### WHAT THE EXERCISE ASKS:
Give back exactly the lines from the one holding "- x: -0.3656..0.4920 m" to the bottom of the material, both included, and nothing more. No pictures.

### STORED DATA:
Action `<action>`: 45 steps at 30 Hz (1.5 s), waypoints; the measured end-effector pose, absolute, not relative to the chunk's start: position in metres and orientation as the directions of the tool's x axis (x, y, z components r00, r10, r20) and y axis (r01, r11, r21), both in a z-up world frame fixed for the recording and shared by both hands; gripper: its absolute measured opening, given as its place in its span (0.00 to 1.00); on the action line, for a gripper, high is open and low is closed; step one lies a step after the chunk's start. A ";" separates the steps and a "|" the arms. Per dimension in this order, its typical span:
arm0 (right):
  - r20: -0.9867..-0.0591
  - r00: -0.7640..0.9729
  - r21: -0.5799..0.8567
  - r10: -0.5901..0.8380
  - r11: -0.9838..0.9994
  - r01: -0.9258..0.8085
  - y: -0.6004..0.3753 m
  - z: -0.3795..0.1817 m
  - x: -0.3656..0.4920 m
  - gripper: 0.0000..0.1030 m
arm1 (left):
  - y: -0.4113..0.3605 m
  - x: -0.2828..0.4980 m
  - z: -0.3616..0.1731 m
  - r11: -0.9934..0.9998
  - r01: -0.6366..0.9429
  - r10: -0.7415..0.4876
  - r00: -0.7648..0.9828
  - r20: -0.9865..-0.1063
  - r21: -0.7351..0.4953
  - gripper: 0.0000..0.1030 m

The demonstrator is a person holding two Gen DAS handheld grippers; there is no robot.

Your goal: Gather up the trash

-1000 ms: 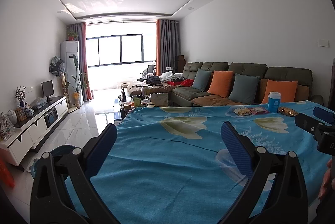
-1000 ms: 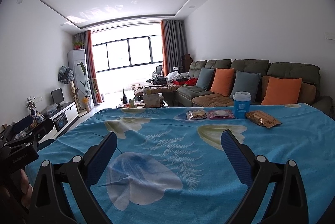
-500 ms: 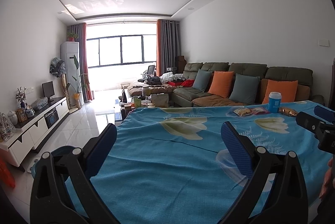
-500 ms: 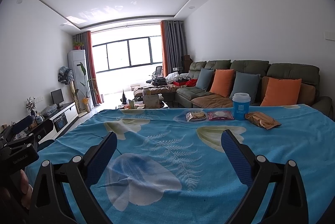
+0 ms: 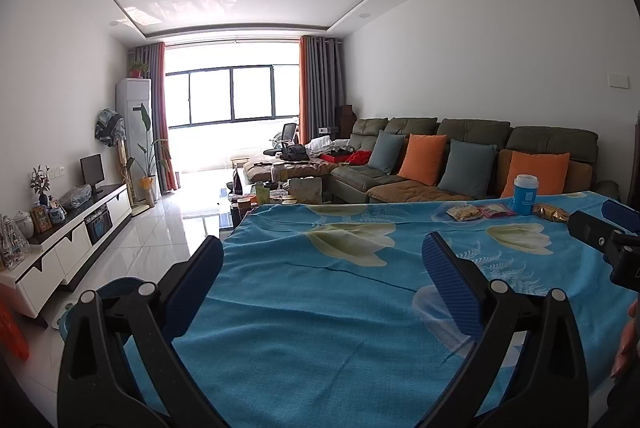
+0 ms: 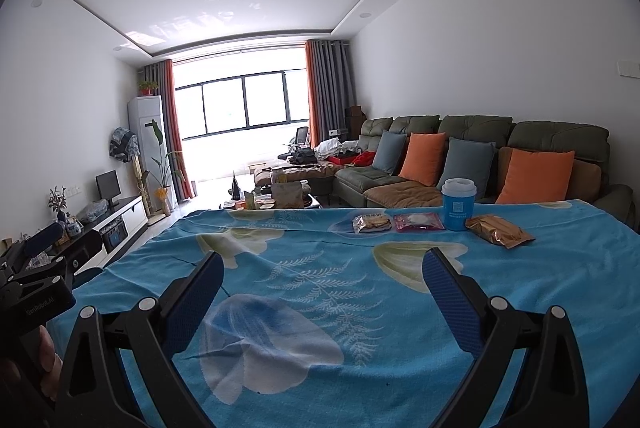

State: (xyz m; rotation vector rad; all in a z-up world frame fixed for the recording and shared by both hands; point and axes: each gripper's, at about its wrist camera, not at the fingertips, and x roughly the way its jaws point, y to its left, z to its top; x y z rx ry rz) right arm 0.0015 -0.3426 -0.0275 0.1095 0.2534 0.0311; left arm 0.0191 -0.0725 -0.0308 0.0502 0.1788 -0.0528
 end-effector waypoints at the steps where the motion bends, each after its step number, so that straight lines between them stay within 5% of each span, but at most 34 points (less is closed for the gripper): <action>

### WRITTEN SOLUTION:
  - x: -0.3656..0.4920 m
  - gripper: 0.0000..0.1030 m
arm1 (left):
  - y: -0.4113..0.3605 m
  - x: -0.2828..0.4980 m
  - z: -0.3616..0.1731 m
  - r11: -0.9934..0.9998
  - r01: -0.6366..0.9429
  - r10: -0.7415..0.4876
  - r00: -0.7648..0.9828
  - r20: -0.9865..-0.1063
  - r21: -0.7351..0.4953
  - gripper: 0.0000..0.1030 m

The demonstrator is a person holding two Gen DAS handheld grippers; there is no robot.

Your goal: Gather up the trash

-1000 ms: 
-1000 ms: 
-500 ms: 
-500 ms: 
+0 ms: 
+0 ms: 

State: (xyz m; rotation vector rad; all in a z-up world frame fixed for the recording and shared by both hands; point and axes: each gripper's, at about its wrist camera, not at the fingertips, and x roughly the way its jaws point, y to its left, z to its top; x y z rx ry rz) right arm 0.0015 -0.3426 -0.0275 0.1095 0.2534 0.0311; left arm 0.0191 -0.0725 -0.0308 0.0502 0.1788 -0.0528
 end-effector waypoints at the steps where the motion bends, each after its step number, so that straight lines between them stay within 5% of each span, but at most 34 points (less is closed for the gripper): <action>

The answer was given in full.